### Exercise directions
For the entries below, repeat exactly each line starting with the one that contains "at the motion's" and going on through the one that contains "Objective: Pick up", and no others.
━━━━━━━━
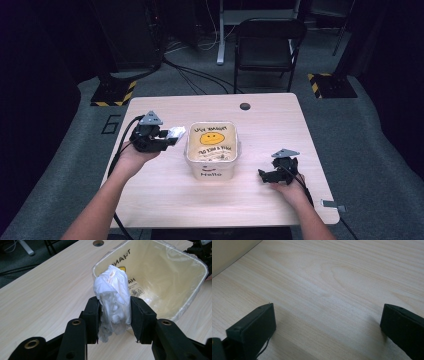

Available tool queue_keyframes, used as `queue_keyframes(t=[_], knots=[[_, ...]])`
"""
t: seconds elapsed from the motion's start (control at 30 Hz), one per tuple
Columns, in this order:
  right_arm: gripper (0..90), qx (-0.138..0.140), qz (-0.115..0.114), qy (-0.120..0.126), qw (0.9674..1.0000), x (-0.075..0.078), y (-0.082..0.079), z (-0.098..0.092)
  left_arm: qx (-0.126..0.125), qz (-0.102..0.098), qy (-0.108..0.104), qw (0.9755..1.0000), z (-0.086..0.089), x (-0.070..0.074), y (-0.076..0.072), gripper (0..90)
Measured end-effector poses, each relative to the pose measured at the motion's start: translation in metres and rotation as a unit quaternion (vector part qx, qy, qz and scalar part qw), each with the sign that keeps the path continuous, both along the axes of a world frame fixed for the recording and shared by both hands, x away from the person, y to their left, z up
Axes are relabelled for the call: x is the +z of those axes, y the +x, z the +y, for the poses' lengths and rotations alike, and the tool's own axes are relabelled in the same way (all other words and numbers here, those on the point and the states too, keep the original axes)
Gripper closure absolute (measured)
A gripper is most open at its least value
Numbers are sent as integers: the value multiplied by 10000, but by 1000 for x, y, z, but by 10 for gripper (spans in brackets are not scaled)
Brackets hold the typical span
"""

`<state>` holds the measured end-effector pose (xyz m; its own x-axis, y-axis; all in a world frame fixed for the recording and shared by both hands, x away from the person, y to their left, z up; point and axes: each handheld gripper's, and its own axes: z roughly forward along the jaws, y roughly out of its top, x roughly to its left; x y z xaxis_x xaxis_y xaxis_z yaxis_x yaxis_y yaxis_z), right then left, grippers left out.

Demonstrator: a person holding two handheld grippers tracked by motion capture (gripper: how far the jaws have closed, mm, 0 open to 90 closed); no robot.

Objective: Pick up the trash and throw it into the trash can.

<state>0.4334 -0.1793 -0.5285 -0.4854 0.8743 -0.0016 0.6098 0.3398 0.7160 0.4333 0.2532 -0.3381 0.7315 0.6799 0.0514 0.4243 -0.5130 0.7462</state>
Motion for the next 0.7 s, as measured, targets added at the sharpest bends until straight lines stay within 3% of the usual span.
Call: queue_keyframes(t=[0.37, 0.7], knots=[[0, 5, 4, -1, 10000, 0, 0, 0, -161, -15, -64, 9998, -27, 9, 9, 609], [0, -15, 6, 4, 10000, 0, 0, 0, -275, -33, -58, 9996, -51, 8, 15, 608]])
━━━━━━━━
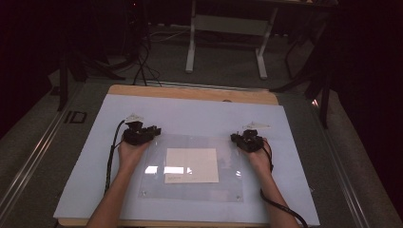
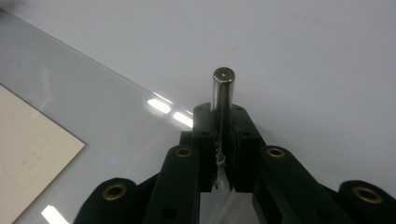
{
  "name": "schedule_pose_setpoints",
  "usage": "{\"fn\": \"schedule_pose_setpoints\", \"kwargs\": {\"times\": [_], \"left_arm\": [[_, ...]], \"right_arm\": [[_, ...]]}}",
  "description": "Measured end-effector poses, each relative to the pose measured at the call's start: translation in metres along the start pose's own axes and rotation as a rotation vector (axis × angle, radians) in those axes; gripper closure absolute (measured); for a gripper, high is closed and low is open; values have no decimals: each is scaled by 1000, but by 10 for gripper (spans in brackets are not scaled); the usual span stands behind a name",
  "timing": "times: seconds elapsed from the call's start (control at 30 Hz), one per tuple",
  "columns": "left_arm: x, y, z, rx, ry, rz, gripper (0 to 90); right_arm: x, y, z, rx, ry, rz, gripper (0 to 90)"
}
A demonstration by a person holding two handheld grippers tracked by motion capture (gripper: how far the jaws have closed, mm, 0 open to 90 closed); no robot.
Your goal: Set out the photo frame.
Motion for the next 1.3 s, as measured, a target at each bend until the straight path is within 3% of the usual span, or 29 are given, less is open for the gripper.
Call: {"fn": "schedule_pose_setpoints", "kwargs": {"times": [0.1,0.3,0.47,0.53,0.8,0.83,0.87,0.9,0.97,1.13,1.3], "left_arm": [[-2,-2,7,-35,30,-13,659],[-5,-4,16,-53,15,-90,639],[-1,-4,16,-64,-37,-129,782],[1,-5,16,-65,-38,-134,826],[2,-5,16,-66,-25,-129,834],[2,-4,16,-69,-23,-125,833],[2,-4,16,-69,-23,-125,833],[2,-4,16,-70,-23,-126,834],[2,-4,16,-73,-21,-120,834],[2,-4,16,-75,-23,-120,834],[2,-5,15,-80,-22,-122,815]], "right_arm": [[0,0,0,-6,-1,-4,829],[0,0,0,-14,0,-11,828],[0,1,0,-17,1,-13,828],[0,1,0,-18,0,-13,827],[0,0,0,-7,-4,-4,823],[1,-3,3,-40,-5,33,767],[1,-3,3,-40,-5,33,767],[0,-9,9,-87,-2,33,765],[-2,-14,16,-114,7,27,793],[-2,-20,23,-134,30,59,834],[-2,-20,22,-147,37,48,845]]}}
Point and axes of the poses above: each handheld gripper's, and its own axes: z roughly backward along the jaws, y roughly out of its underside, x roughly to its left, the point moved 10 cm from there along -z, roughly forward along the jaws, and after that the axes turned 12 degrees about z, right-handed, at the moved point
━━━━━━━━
### Worked solution
Measured end-effector poses, each relative to the pose measured at the motion's start: translation in metres and rotation as a unit quaternion (vector part qx, qy, qz and scalar part qw), each with the sign that keeps the path continuous, both along the axes of a world frame fixed for the recording and shared by both hands, x away from the person, y to their left, z up
Axes are relabelled for the call: x is the +z of those axes, y the +x, z the +y, for the poses' lengths and rotations alike, and the tool's own axes are relabelled in the same way (all other words and numbers here, those on the point and the states too, keep the original axes)
Gripper closure absolute (measured)
A gripper is most open at its least value
Numbers are sent as integers: the value multiplied by 10000, but by 1000 for x, y, z, but by 10 for gripper (spans in brackets are not scaled)
Brackets hold the typical span
"""

`<state>` holds the measured end-effector pose (xyz m; its own x-axis, y-axis; all in a world frame fixed for the recording and shared by both hands, x away from the person, y to their left, z up; point and axes: each handheld gripper's, and its own axes: z roughly forward along the jaws, y roughly out of its top, x roughly to its left; x y z xaxis_x xaxis_y xaxis_z yaxis_x yaxis_y yaxis_z), right then left, grippers left out.

Demonstrator: a person holding two handheld grippers tracked by motion capture (gripper: how far the jaws have closed, mm, 0 open to 90 closed); no robot.

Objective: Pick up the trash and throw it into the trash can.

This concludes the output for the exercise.